California International Bank is small, with just one branch. It’s also the only Vietnamese American bank in the United States, which Pham describes as a “privilege,” but he does feel the pressure to “up their game” and let more people know it exists. “The biggest challenge to the bank,” he says, “is letting people know that we are as safe and secure as the bigger banks out there. People tend to gravitate toward the megabanks. It’s not until they get turned away that they come to us. But their lives could be easier if they just came to us from the start!”
Customer Story: Paul Redman, Just Like The Model, Irvine, Calif.
Thanh Pham, president of California International Bank, describes Paul Redman as one of those customers big banks expect to give up and walk away. Redman emigrated to the United States from Barbados at the age of 17, worked for 20 years as a personal trainer, then decided to buy a retail business selling model home furnishings at discount prices. California International Bank was the only lender that took a chance on him; other banks had rejected him for lack of collateral.
In 2018, California International Bank secured Redman an SBA loan. Within three years, he doubled Just Like The Model’s revenues and tripled his net profit margins, and he’s investing in a new property in Las Vegas with the help of Pham and his team.

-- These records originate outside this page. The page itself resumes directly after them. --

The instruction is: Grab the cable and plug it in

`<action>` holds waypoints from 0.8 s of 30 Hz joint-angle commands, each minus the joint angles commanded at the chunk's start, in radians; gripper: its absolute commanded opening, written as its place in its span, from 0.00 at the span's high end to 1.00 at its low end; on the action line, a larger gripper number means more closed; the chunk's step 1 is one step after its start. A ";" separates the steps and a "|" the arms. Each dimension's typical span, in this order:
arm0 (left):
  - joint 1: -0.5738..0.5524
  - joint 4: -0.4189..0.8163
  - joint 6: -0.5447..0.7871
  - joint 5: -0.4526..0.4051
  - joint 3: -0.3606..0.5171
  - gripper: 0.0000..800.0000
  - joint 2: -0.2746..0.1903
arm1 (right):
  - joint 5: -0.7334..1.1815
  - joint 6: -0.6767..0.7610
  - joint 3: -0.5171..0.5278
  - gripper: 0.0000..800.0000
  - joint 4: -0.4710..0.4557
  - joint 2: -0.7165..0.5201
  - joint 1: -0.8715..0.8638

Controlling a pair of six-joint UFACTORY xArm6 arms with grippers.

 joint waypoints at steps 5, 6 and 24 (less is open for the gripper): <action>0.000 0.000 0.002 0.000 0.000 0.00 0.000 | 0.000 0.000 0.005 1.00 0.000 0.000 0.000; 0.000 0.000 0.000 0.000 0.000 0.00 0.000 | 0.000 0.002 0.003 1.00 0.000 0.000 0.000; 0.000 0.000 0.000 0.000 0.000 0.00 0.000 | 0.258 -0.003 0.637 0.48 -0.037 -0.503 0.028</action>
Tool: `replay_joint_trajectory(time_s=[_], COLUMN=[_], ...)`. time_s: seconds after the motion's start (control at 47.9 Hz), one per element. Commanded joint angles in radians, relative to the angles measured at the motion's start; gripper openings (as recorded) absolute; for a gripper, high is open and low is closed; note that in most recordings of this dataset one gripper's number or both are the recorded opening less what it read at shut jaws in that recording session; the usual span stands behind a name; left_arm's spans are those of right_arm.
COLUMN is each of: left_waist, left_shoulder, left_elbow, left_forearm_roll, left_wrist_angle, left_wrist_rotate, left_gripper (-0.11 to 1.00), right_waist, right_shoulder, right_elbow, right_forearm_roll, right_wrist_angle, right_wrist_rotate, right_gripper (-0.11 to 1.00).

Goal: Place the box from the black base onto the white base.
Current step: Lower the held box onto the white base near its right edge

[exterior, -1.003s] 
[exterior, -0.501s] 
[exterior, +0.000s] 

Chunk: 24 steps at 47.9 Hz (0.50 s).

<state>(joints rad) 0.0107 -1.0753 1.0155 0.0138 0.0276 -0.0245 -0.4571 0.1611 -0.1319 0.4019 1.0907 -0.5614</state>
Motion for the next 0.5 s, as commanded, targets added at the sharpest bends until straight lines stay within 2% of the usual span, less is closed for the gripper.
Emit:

“Thanh took a chance on me when nobody else did,” says Redman. “I find it to be a privilege and an honor to be backed by a minority bank. It does absolutely feel as though the little guys are helping each other out, for sure. I don’t feel like an outsider in any shape or form there. It just feels like folks that need an extra hand, oftentimes, helping other folks that need an extra hand.”
Growth opportunities for community banks
The strong Asian American business environment provides plenty of opportunities for community banks to serve these constituents.
- With a population involving more than 40 diverse ethnic demographics, Asian Americans and Pacific Islanders comprise the fastest-growing racial group in the United States, expected to increase from 20 million to more than 51 million by 2060.
- The more than 555,200 Asian-owned and operated businesses in the United States account for 9.9% of all businesses.
- Community banks made 49.6% of PPP loans to Asian American businesses and accounted for 52.8% of PPP dollars, saving 50.9% of jobs at Asian-owned small businesses.
Sources: U.S. Census Bureau, Small Business Administration
Roshan McArthur is a writer in California.